Quotes by Orthodox Christian Saints

Quotes by Orthodox Christian Saints
Showing posts with label knowledge. Show all posts
Showing posts with label knowledge. Show all posts

Saturday, June 10, 2023

When you begin to read or listen to the Holy Scriptures, pray to God thus: “Lord Jesus Christ, open the ears and eyes of my heart so that I may hear Your words and understand them, and may fulfill Your will.” Always pray to God like this, that He might illumine your mind and open to you the power of His words. Many, having trusted in their own reason, have turned away into deception.

St. Ephraim the Syrian

Friday, June 9, 2023

One should not seek among others the truth that can be easily gotten from the Church. For in her, as in a rich treasury, the apostles have placed all that pertains to truth, so that everyone can drink this beverage of life. She is the door of life.

St. Irenaeus of Lyon

Thomas, one of the twelve, called the Twin, was not with them when Jesus came. He was the only disciple absent; on his return he heard what had happened but refused to believe it. The Lord came a second time; He offered His side for the disbelieving disciple to touch, held out His hands, and showing the scars of His wounds, healed the wound of his disbelief. 

Dearly beloved, what do you see in these events? Do you really believe that it was by chance that this chosen disciple was absent, then came and heard, heard and doubted, doubted and touched, touched and believed? It was not by chance but in God’s providence. In a marvelous way God’s mercy arranged that the disbelieving disciple, in touching the wounds of his Master’s body, should heal our wounds of disbelief. 

The disbelief of Thomas has done more for our faith than the faith of the other disciples. As he touches Christ and is won over to belief, every doubt is cast aside and our faith is strengthened. So the disciple who doubted, then felt Christ’s wounds, becomes a witness to the reality of the resurrection. 

Touching Christ, he cried out: ‘My Lord and my God. 

Jesus said to him: ‘Because you have seen me, Thomas, you have believed.’ 

Paul said: ‘Faith is the guarantee of things hoped for, the evidence of things unseen.’

It is clear, then, that faith is the proof of what can not be seen. What is seen gives knowledge, not faith. When Thomas saw and touched, why was he told: ‘You have believed because you have seen me?’ 
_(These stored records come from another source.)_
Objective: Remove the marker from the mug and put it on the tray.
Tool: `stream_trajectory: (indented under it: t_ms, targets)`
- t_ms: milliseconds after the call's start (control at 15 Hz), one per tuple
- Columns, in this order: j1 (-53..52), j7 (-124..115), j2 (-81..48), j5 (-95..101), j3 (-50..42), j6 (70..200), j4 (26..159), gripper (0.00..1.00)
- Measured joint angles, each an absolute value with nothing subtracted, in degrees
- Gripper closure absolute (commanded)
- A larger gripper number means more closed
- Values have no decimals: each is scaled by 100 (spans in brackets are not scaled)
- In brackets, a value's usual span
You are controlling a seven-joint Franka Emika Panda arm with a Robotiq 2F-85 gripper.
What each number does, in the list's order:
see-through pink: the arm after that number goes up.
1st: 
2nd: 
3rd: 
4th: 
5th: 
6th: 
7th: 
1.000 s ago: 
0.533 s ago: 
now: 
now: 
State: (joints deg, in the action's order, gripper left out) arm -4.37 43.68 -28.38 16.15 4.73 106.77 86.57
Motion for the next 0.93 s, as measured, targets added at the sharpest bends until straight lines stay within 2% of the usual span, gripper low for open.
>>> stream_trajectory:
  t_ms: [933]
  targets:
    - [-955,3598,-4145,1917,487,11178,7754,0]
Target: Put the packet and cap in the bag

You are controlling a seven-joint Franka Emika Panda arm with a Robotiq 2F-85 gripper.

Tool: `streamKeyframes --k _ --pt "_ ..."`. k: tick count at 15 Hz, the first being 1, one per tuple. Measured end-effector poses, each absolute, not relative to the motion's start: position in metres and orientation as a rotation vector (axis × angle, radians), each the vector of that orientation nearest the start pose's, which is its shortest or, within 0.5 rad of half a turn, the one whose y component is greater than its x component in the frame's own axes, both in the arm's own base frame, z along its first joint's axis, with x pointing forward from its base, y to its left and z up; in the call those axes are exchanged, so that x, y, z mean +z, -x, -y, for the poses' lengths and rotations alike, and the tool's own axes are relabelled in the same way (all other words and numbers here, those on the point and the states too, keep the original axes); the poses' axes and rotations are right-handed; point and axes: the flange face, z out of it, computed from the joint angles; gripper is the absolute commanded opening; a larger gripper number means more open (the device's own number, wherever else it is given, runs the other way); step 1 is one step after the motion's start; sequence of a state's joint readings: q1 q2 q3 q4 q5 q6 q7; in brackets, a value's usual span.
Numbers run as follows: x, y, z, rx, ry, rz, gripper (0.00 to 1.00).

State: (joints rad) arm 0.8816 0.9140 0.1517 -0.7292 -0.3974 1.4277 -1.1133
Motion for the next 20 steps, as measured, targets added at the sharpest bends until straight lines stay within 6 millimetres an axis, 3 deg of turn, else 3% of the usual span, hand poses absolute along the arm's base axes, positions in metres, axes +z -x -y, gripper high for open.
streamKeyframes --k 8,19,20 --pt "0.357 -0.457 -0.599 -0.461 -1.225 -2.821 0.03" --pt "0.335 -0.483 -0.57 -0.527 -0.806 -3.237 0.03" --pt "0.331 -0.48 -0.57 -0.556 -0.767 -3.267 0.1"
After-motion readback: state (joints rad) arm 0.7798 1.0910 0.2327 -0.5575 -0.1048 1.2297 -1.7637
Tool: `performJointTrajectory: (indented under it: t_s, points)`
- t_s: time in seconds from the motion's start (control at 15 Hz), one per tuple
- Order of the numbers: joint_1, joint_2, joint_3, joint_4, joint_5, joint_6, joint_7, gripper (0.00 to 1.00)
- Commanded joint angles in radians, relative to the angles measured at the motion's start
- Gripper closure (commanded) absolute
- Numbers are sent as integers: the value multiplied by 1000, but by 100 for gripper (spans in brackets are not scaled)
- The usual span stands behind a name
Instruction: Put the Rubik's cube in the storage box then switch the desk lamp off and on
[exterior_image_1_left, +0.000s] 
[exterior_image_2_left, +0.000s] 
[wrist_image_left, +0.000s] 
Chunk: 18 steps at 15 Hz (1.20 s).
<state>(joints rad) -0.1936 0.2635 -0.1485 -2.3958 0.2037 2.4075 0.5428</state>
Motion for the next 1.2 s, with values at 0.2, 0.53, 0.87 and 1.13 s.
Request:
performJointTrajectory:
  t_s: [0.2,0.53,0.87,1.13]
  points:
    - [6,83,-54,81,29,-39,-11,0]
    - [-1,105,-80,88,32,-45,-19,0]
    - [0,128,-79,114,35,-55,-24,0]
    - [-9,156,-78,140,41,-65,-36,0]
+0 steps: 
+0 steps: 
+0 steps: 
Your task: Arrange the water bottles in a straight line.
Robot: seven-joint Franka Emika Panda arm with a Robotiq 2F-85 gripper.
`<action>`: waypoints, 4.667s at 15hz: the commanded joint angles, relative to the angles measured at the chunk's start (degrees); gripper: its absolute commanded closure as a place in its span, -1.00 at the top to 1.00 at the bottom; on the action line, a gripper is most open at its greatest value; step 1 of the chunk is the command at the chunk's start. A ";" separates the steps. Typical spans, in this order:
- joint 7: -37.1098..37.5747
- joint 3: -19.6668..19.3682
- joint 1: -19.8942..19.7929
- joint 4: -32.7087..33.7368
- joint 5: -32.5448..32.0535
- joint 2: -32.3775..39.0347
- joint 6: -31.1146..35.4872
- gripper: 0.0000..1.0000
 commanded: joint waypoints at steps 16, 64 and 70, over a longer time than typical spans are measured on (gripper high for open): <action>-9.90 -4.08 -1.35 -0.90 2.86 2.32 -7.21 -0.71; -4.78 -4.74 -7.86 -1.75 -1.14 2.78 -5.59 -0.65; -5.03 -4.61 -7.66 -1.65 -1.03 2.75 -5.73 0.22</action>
Because what he saw and what he believed were different things. God cannot be seen by mortal man. Thomas saw a human being, whom he acknowledged to be God, and said: ‘My Lord and my God.’ 

Seeing, he believed; looking at one who was true man, he cried out that this was God, the God he could not see. What follows is reason for great joy: ‘Blessed are those who have not seen and have believed.’ 

There is here a particular reference to ourselves; we hold in our hearts One we have not seen in the flesh. We are included in these words, but only if we follow up our faith with good works. The true believer practices what he believes. But of those who pay only lip service to faith, Paul has this to say: ‘They profess to know God, but they deny him in their works.'


St. Gregory the Great

Friday, May 19, 2023

The rule of piety admits nothing new. All things are to be delivered to those who come after us with the same fidelity with which they were received by us. It is our duty to follow religion, not make religion follow us.

St. Vincent of Lerins

Thursday, May 11, 2023

He who accepts present afflictions in the expectation of future blessings has found the knowledge of the truth; and he will easily be freed from anger and remorse.

St. Kosmas Aitolos

Thanksgiving dulls the fierceness of your illness!  Thanksgiving brings the ailing person consolation!  The tutored heart, sweetened by thanksgiving, is renewed through the power of a living faith.  Illumined by the sudden light of faith, the mind begins to contemplate the divine Providence of God... The sickbed is often the place where one gains the knowledge of God and the knowledge of self.  The suffering of the body often brings spiritual joys, and the sickbed is often watered with tears of repentance and tears of joy in God.

St. Ignatius Brianchaninov

Friday, May 5, 2023

A man whose intellect has been formed by the knowledge that comes by dint of the virtues through the divine Spirit is said to experience divine things; for he has acquired such knowledge not by nature, thanks simply to his existence, but by grace, thanks to his participation in it.  When a man has not received knowledge by grace, even though he calls a particular thing spiritual, he does not know its true character from experience.  For mere learning does not produce a state of spiritual knowledge.